== Segment start ==

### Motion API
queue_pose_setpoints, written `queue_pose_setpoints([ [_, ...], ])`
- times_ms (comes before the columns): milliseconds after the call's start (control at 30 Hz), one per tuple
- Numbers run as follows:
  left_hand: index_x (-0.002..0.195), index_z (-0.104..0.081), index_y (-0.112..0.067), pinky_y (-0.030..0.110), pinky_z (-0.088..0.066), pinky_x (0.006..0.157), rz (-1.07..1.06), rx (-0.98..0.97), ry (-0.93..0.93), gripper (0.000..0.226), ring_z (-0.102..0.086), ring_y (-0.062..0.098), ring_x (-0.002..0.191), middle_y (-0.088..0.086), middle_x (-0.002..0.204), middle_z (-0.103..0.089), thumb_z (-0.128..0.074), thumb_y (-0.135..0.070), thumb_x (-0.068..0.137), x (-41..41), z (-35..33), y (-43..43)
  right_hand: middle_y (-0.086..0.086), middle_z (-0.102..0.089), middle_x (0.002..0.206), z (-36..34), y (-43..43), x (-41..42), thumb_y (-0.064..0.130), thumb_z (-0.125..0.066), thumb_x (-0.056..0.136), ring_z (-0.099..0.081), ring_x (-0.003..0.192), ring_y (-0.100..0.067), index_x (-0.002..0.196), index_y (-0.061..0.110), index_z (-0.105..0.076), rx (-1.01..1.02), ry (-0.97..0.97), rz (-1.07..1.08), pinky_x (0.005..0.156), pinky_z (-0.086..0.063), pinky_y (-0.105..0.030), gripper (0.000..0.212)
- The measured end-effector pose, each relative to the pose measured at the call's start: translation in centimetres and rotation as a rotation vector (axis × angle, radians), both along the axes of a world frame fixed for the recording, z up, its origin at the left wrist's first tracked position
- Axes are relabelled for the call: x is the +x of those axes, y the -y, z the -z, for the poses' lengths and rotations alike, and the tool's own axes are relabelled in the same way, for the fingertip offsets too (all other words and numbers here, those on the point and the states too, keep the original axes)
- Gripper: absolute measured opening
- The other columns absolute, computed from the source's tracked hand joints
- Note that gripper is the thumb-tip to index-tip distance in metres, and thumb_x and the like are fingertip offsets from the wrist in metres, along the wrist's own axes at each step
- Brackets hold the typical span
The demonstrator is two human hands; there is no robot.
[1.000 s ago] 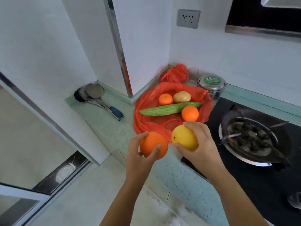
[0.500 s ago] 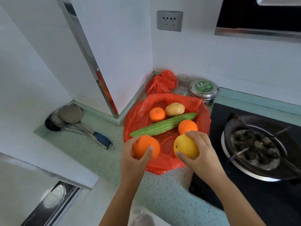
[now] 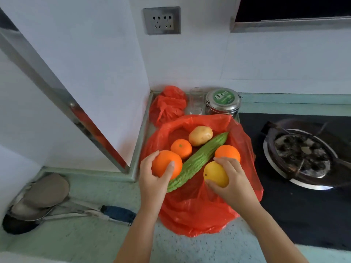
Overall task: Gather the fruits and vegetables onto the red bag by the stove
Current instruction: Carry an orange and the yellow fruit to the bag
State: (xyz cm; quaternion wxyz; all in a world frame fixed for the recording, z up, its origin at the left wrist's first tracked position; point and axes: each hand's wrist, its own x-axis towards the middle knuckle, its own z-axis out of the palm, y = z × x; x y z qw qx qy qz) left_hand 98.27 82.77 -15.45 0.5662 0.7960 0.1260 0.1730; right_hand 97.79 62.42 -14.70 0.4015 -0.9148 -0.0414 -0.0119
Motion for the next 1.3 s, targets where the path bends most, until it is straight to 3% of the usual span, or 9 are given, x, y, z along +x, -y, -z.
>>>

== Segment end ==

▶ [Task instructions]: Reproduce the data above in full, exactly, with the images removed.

▶ [Completed task]:
### Motion API
queue_pose_setpoints, written `queue_pose_setpoints([ [_, ...], ])`
- times_ms (comes before the columns): milliseconds after the call's start (control at 30 Hz), one per tuple
- Numbers run as follows:
  left_hand: index_x (-0.002..0.195), index_z (-0.104..0.081), index_y (-0.112..0.067), pinky_y (-0.030..0.110), pinky_z (-0.088..0.066), pinky_x (0.006..0.157), rz (-1.07..1.06), rx (-0.98..0.97), ry (-0.93..0.93), gripper (0.000..0.226), ring_z (-0.102..0.086), ring_y (-0.062..0.098), ring_x (-0.002..0.191), middle_y (-0.088..0.086), middle_x (-0.002..0.204), middle_z (-0.103..0.089), thumb_z (-0.128..0.074), thumb_y (-0.135..0.070), thumb_x (-0.068..0.137), x (-41..41), z (-35..33), y (-43..43)
  right_hand: middle_y (-0.086..0.086), middle_z (-0.102..0.089), middle_x (0.002..0.206), z (-36..34), y (-43..43), x (-41..42), thumb_y (-0.064..0.130), thumb_z (-0.125..0.066), thumb_x (-0.056..0.136), ring_z (-0.099..0.081), ring_x (-0.003..0.192), ring_y (-0.100..0.067), index_x (-0.002..0.196), index_y (-0.061..0.110), index_z (-0.105..0.076), rx (-1.01..1.02), ry (-0.97..0.97), rz (-1.07..1.08), pinky_x (0.005..0.156), pinky_z (-0.086..0.063), pinky_y (-0.105..0.030), gripper (0.000..0.212)
- The measured end-effector pose, each relative to the pose measured at the call's start: translation in centimetres and rotation as a rotation vector (axis × angle, radians), both along the axes of a world frame fixed for the recording, z up, its origin at the left wrist's first tracked position
- Axes are relabelled for the call: x is the +x of those axes, y the -y, z the -z, for the poses' lengths and rotations alike, and the tool's own axes are relabelled in the same way, for the fingertip offsets too (all other words and numbers here, those on the point and the states too, keep the original axes)
- Gripper: absolute measured opening
- The other columns absolute, computed from the source's tracked hand joints
- Note that gripper is the thumb-tip to index-tip distance in metres, and thumb_x and the like are fingertip offsets from the wrist in metres, along the wrist's own axes at each step
- Brackets hold the typical span
The demonstrator is two human hands; there is no robot.
[1.000 s ago] 
[0.500 s ago] 
[now] 
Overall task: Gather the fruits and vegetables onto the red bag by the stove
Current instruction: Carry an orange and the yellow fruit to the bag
State: (xyz cm; quaternion wxyz; all in a world frame fixed for the recording, z up, its origin at the left wrist's first tracked position; point and axes: each hand's wrist, its own x-axis towards the middle knuckle, its own z-axis out of the palm, y = z × x; x y z qw qx qy qz) left_hand 98.27 82.77 -15.45 0.5662 0.7960 0.1260 0.1730; right_hand 97.79 62.42 -14.70 0.4015 -0.9148 -0.0414 -0.0119
Motion for the next 1.3 s, targets where the path bends most, until it is straight to 3% of the usual span, or 9 are given, x, y, z along +x, -y, -z.
>>>

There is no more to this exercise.